Tuttavia, il disavanzo del bilancio federale si traduce in un'emissione massiccia di titoli del Tesoro. Allo stesso tempo, la redditività aziendale ha soppresso la necessità di indebitamento delle aziende di più alta qualità. La combinazione di più titoli del Tesoro e meno obbligazioni societarie di alto livello ha naturalmente ridotto il divario tra i loro rendimenti.

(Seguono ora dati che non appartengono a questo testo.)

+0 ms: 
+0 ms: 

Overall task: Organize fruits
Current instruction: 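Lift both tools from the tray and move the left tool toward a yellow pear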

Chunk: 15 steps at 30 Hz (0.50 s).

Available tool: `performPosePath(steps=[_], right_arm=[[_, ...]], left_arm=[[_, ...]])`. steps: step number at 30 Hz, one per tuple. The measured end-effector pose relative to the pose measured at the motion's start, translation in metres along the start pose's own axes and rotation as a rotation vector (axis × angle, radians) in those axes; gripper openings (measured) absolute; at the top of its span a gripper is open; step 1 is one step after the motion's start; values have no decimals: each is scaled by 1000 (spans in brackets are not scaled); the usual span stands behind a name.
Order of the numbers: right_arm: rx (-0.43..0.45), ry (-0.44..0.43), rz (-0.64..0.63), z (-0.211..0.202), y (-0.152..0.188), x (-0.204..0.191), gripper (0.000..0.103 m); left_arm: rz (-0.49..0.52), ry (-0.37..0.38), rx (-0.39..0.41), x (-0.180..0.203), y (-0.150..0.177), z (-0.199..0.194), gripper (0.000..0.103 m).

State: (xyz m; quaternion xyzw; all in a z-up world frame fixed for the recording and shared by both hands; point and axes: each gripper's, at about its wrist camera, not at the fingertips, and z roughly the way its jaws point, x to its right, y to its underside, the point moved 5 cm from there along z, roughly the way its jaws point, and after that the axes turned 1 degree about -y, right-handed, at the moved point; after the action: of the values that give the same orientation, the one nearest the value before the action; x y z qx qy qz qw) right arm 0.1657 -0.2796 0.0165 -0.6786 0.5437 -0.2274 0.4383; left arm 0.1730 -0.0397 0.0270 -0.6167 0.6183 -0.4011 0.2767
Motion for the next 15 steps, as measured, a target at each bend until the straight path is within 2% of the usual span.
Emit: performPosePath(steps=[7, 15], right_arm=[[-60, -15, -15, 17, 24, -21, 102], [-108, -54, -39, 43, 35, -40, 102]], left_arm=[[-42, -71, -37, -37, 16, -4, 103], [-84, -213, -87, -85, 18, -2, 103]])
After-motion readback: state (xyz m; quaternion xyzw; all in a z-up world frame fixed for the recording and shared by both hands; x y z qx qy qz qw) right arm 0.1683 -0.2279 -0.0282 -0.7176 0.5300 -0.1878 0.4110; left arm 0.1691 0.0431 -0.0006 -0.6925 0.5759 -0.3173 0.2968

«Lo squilibrio tra domanda e offerta nel credito [società] è molto spiacevole: c'è così poca offerta e così tanti soldi in attesa di inseguirla», ha affermato Christian Mueller-Glissmann, responsabile della ricerca sull'allocazione degli asset di Goldman Sachs. Se lo spread è abbastanza stretto, è molto più facile che l'aggiunta di qualche anomalia spinga alcune obbligazioni a negoziare con spread negativi.
Tre teorie sono plausibili: l'indicizzazione, l'attenzione al rendimento e il potere dei fondi pensione.
Acquirenti di indici. Molti capitali sono confluiti nei fondi obbligazionari passivi, dopo il precedente successo della replica degli indici azionari. Poiché acquistano qualsiasi cosa sia disponibile nell'indice, un fondo obbligazionario societario potrebbe acquistare obbligazioni che offrono meno dei Treasury equivalenti, non avendo la possibilità di passare a titoli di Stato con un valore migliore.
Il rendimento è stato molto più al centro dell'attenzione rispetto allo spread con l'aumento dei tassi di interesse, uno dei motivi per cui gli spread nel complesso si sono compressi così tanto. Cosa c'è di male in un rendimento del 3,67% bloccato fino a giugno 2027 da un'azienda solida come Microsoft? A chi importa se si può ottenere il 3,69% su un Treasury di recente emissione con scadenza un mese dopo, o leggermente di più su un vecchio Treasury con scadenza un mese prima? Gli investitori obbligazionari professionali potrebbero indispettirsi per il rischio di un aumento dello spread – un rischio reale – ma se si prevede di detenere fino alla scadenza, forse non è poi così importante.
Anche i fondi pensione e le compagnie assicurative prendono sempre più in considerazione una misura diversa dallo spread del rendimento di un'obbligazione rispetto ai titoli del Tesoro: sono più interessati allo spread rispetto a swap sui tassi di interesse comparabili, che utilizzano per coprire parte dell'esposizione alle variazioni dei tassi. Concentratevi su quello che è noto come spread sugli swap, e il fatto che i titoli del Tesoro offrano sia un rendimento migliore che una maggiore liquidità rispetto ad alcuni di questi titoli potrebbe essere meno evidente.
Non dobbiamo preoccuparci di un default degli Stati Uniti a breve, nonostante il pantano fiscale in cui i politici amano infilarsi. Ma chiunque acquisti obbligazioni societarie di alta qualità dovrebbe preoccuparsi della mancanza di ricompensa per l'assunzione di rischi aggiuntivi.